*TASK DIRECTIONS*
Which lines of the data hold the word "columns"? Copy all of them.

[Collected data]
☆ ☆ ☆ ☆ ☆ ☆ ☆

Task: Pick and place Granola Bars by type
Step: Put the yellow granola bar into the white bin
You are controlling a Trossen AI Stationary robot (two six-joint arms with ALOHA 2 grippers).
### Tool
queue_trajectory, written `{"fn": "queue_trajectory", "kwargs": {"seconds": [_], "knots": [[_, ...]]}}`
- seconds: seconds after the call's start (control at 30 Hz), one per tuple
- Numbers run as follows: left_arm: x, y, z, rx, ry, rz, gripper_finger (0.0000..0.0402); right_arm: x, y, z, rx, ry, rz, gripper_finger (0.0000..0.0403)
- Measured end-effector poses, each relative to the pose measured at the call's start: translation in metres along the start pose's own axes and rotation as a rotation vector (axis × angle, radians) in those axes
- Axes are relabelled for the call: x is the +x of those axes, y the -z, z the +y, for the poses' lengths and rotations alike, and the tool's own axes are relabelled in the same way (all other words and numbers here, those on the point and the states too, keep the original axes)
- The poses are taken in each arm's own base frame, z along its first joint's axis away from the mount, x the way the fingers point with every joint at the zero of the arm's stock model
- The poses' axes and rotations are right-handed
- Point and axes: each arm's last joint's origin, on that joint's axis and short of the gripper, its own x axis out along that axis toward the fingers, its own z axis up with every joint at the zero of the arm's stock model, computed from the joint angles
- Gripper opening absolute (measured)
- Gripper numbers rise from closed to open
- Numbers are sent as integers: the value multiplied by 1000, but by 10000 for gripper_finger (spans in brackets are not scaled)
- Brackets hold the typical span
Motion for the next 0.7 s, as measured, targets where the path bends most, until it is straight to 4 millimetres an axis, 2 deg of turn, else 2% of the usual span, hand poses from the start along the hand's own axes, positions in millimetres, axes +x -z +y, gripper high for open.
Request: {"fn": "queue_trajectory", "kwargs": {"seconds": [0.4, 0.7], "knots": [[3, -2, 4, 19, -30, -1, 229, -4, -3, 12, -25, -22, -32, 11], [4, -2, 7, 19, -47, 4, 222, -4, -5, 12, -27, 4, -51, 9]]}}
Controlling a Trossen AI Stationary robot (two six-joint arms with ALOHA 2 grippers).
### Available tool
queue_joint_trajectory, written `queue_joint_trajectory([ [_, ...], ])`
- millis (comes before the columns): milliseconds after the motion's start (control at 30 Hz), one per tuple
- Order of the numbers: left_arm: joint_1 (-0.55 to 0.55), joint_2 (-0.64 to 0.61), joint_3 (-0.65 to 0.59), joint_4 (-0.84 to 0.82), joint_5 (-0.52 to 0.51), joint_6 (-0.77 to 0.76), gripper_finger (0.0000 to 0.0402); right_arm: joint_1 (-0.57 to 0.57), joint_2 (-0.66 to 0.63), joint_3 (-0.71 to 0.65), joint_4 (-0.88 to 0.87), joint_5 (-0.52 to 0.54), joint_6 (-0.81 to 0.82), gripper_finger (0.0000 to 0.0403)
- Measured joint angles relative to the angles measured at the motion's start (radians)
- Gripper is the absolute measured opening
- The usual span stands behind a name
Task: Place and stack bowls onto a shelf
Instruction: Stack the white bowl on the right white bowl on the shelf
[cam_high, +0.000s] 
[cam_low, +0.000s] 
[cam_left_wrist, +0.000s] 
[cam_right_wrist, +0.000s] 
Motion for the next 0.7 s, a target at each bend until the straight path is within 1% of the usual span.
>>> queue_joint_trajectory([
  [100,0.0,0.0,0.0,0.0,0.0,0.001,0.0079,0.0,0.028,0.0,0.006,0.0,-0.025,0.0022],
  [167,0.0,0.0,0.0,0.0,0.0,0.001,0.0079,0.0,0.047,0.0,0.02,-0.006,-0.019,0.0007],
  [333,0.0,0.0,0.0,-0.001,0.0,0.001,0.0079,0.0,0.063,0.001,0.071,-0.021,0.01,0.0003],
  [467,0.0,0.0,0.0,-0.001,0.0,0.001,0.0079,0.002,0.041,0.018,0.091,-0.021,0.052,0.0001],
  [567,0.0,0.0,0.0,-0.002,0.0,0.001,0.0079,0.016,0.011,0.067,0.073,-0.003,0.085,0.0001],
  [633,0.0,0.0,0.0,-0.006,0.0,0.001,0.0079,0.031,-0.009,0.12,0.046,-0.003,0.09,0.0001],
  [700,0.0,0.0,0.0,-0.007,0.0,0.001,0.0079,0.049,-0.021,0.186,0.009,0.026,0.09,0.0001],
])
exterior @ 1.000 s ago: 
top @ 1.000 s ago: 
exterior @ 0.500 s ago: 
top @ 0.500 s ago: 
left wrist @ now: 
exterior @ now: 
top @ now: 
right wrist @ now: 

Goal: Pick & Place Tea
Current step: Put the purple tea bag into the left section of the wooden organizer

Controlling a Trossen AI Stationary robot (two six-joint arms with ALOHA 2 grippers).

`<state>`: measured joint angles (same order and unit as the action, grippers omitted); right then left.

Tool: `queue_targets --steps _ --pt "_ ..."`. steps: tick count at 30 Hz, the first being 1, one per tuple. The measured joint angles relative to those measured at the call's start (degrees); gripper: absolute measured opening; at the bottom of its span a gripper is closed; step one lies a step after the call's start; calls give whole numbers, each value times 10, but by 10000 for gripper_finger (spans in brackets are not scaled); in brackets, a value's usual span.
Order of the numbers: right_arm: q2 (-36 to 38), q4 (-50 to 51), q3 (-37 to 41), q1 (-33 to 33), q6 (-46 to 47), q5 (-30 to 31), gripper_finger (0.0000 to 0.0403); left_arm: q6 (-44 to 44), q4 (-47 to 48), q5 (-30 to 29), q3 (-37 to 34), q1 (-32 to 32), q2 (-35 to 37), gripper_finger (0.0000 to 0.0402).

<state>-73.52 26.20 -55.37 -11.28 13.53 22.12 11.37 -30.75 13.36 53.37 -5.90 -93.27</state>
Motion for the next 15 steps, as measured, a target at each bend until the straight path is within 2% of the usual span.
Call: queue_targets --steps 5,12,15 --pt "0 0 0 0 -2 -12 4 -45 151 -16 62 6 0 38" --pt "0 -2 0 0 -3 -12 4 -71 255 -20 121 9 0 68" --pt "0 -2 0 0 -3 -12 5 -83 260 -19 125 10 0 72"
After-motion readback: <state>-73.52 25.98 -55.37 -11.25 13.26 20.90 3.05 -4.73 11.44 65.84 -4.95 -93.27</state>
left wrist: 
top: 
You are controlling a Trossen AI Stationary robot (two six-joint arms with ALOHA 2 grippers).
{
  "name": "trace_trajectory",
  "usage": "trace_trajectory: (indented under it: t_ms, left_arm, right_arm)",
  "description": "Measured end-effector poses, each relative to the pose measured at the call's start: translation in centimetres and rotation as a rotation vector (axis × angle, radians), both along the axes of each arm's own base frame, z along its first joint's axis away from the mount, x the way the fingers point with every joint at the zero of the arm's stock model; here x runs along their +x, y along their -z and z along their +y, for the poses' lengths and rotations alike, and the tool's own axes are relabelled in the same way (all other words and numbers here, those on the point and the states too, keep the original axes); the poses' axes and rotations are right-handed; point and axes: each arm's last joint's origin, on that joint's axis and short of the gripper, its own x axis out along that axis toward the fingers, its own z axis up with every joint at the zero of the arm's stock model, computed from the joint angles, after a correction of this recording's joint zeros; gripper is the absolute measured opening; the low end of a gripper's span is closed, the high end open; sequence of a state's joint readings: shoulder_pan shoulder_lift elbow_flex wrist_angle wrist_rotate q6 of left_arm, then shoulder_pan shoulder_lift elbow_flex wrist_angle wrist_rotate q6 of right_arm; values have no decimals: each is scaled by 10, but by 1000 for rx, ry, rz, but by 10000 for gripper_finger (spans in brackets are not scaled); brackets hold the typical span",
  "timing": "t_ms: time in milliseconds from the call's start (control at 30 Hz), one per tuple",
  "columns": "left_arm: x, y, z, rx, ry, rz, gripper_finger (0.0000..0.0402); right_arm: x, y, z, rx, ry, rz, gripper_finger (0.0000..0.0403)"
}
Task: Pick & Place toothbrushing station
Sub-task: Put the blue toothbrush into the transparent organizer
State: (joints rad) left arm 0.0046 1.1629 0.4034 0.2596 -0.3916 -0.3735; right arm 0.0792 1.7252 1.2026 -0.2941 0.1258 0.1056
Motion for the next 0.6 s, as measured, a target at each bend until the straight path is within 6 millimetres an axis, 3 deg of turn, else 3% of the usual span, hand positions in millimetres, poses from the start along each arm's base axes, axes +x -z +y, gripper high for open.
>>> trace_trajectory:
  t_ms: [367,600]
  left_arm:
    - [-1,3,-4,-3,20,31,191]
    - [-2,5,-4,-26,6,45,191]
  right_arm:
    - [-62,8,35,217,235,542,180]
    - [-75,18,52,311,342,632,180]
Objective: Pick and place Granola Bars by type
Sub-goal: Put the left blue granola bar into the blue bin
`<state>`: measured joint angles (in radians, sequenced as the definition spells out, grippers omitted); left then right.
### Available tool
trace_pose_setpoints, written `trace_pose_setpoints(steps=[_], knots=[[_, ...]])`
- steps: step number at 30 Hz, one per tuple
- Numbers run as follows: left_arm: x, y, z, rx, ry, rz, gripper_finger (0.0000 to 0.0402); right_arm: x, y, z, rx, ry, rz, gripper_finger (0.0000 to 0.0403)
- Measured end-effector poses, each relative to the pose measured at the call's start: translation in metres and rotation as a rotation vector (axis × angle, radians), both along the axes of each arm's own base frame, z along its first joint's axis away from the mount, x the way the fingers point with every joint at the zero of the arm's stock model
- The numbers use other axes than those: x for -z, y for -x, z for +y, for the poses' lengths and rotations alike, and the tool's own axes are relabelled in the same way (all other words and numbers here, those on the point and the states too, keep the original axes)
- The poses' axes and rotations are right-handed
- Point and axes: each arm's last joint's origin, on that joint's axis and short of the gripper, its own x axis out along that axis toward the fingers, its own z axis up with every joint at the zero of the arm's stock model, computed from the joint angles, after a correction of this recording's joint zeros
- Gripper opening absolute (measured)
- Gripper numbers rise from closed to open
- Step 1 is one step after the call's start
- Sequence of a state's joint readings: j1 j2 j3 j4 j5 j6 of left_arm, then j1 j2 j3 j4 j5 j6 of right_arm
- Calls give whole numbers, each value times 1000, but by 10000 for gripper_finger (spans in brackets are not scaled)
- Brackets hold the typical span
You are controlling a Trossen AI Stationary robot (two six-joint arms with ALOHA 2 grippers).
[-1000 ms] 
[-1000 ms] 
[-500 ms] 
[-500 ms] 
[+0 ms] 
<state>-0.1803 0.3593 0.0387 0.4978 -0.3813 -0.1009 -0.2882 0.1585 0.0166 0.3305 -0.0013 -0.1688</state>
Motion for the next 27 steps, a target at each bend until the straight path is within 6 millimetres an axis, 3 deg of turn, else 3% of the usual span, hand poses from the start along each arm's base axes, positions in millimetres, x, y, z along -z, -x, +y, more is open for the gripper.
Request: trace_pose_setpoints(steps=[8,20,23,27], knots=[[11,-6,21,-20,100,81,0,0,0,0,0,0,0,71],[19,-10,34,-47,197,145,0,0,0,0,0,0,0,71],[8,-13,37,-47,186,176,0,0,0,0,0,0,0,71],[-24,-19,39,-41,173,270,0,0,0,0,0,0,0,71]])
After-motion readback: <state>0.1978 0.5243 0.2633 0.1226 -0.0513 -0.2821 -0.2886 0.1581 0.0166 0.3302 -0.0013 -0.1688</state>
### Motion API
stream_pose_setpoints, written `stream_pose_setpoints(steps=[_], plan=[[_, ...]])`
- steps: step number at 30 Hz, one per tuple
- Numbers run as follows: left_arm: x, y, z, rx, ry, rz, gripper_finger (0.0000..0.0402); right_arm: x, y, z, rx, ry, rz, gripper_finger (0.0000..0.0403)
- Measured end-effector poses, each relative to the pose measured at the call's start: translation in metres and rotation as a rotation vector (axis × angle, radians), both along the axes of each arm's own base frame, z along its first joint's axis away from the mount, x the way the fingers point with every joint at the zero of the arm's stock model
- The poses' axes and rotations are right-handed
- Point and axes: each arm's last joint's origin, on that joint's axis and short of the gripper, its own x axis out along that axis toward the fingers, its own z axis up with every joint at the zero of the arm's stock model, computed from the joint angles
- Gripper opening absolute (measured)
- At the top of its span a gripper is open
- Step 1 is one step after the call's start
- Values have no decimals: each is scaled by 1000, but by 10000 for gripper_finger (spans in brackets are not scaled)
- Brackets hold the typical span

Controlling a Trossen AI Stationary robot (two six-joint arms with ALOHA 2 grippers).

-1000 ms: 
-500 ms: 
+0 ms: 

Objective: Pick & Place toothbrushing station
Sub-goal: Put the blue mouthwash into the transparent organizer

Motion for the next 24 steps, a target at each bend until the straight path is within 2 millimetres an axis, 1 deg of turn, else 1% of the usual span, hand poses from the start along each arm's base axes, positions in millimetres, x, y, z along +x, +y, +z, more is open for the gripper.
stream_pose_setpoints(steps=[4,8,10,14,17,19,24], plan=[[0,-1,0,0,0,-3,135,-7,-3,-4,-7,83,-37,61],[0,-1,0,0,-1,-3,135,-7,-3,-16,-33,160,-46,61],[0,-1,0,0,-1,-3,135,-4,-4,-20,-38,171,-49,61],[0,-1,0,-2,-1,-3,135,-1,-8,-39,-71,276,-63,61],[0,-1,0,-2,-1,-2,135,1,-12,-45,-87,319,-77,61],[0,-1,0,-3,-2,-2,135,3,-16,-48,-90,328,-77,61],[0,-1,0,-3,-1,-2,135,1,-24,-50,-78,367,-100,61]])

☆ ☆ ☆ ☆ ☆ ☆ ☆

*YOUR SOLUTION*
- millis (comes before the columns): milliseconds after the motion's start (control at 30 Hz), one per tuple
  "columns": "left_arm: x, y, z, rx, ry, rz, gripper_finger (0.0000..0.0402); right_arm: x, y, z, rx, ry, rz, gripper_finger (0.0000..0.0403)"

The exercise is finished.